- TRY IT:
Print the listing in full, exactly as it stands.

- STORED DATA:
******

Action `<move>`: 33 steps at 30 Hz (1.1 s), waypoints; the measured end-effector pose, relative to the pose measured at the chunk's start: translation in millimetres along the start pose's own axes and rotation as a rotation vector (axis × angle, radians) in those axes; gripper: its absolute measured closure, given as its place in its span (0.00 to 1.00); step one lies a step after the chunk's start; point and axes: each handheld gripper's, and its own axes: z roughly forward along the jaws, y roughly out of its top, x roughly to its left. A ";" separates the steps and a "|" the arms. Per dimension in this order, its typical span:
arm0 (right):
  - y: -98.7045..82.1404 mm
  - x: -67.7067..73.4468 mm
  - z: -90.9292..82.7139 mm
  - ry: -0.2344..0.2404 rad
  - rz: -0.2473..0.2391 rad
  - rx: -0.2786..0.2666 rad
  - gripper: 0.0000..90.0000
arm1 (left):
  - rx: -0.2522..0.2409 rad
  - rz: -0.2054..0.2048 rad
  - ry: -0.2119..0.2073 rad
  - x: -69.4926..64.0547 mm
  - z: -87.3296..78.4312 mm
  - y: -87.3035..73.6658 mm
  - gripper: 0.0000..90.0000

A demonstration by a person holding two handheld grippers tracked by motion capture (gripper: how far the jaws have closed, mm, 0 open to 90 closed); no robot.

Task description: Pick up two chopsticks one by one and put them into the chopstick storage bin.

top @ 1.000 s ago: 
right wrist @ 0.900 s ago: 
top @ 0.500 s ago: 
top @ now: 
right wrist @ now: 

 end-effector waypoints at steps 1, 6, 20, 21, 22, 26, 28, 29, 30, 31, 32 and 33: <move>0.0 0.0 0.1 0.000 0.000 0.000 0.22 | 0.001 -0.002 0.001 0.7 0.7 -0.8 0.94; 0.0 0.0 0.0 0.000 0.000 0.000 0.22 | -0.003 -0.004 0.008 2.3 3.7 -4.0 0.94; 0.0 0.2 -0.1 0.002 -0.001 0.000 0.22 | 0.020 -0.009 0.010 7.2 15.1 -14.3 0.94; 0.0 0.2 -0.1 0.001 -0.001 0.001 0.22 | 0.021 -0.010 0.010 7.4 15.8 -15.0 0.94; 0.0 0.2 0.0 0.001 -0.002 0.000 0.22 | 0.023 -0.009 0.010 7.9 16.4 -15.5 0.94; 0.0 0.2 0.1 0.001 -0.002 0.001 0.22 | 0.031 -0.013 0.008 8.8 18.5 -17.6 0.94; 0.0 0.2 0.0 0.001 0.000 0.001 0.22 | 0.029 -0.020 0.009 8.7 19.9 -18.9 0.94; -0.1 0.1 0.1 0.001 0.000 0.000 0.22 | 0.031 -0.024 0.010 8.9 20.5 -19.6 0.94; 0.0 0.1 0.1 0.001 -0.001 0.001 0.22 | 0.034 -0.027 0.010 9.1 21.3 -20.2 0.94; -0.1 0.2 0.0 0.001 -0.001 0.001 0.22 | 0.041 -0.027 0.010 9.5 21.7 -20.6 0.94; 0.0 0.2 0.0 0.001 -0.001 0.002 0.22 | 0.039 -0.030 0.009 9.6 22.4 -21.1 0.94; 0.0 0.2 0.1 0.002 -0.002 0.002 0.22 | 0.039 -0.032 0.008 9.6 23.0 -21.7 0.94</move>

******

- FINAL ANSWER:
Action `<move>`: 33 steps at 30 Hz (1.1 s), waypoints; the measured end-effector pose, relative to the pose measured at the chunk's start: translation in millimetres along the start pose's own axes and rotation as a rotation vector (axis × angle, radians) in those axes; gripper: its absolute measured closure, given as its place in its span (0.00 to 1.00); step one lies a step after the chunk's start; point and axes: each handheld gripper's, and its own axes: z roughly forward along the jaws, y roughly out of its top, x roughly to its left. A ";" separates the steps and a "|" the arms. Per dimension in this order, its typical span:
arm0 (right):
  - y: -98.7045..82.1404 mm
  - x: -67.7067..73.4468 mm
  - z: -90.9292..82.7139 mm
  - ry: -0.2344..0.2404 rad
  - rz: -0.2473..0.2391 rad
  - rx: -0.2786..0.2666 rad
  - gripper: 0.0000..90.0000
arm1 (left):
  - rx: -0.2522..0.2409 rad
  - rz: -0.2054..0.2048 rad
  - ry: -0.2119..0.2073 rad
  - x: -69.4926..64.0547 mm
  - z: -87.3296..78.4312 mm
  - y: -87.3035..73.6658 mm
  - gripper: 0.0000..90.0000

A demonstration by a person holding two handheld grippers tracked by motion capture (gripper: how far the jaws have closed, mm, 0 open to 90 closed); no robot.

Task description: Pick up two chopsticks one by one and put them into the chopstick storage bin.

top @ 1.000 s ago: 
right wrist @ 0.900 s ago: 
top @ 0.500 s ago: 
top @ now: 
right wrist @ now: 

 end-effector waypoints at steps 1, 6, 20, 21, 22, 26, 28, 29, 30, 31, 32 and 33: <move>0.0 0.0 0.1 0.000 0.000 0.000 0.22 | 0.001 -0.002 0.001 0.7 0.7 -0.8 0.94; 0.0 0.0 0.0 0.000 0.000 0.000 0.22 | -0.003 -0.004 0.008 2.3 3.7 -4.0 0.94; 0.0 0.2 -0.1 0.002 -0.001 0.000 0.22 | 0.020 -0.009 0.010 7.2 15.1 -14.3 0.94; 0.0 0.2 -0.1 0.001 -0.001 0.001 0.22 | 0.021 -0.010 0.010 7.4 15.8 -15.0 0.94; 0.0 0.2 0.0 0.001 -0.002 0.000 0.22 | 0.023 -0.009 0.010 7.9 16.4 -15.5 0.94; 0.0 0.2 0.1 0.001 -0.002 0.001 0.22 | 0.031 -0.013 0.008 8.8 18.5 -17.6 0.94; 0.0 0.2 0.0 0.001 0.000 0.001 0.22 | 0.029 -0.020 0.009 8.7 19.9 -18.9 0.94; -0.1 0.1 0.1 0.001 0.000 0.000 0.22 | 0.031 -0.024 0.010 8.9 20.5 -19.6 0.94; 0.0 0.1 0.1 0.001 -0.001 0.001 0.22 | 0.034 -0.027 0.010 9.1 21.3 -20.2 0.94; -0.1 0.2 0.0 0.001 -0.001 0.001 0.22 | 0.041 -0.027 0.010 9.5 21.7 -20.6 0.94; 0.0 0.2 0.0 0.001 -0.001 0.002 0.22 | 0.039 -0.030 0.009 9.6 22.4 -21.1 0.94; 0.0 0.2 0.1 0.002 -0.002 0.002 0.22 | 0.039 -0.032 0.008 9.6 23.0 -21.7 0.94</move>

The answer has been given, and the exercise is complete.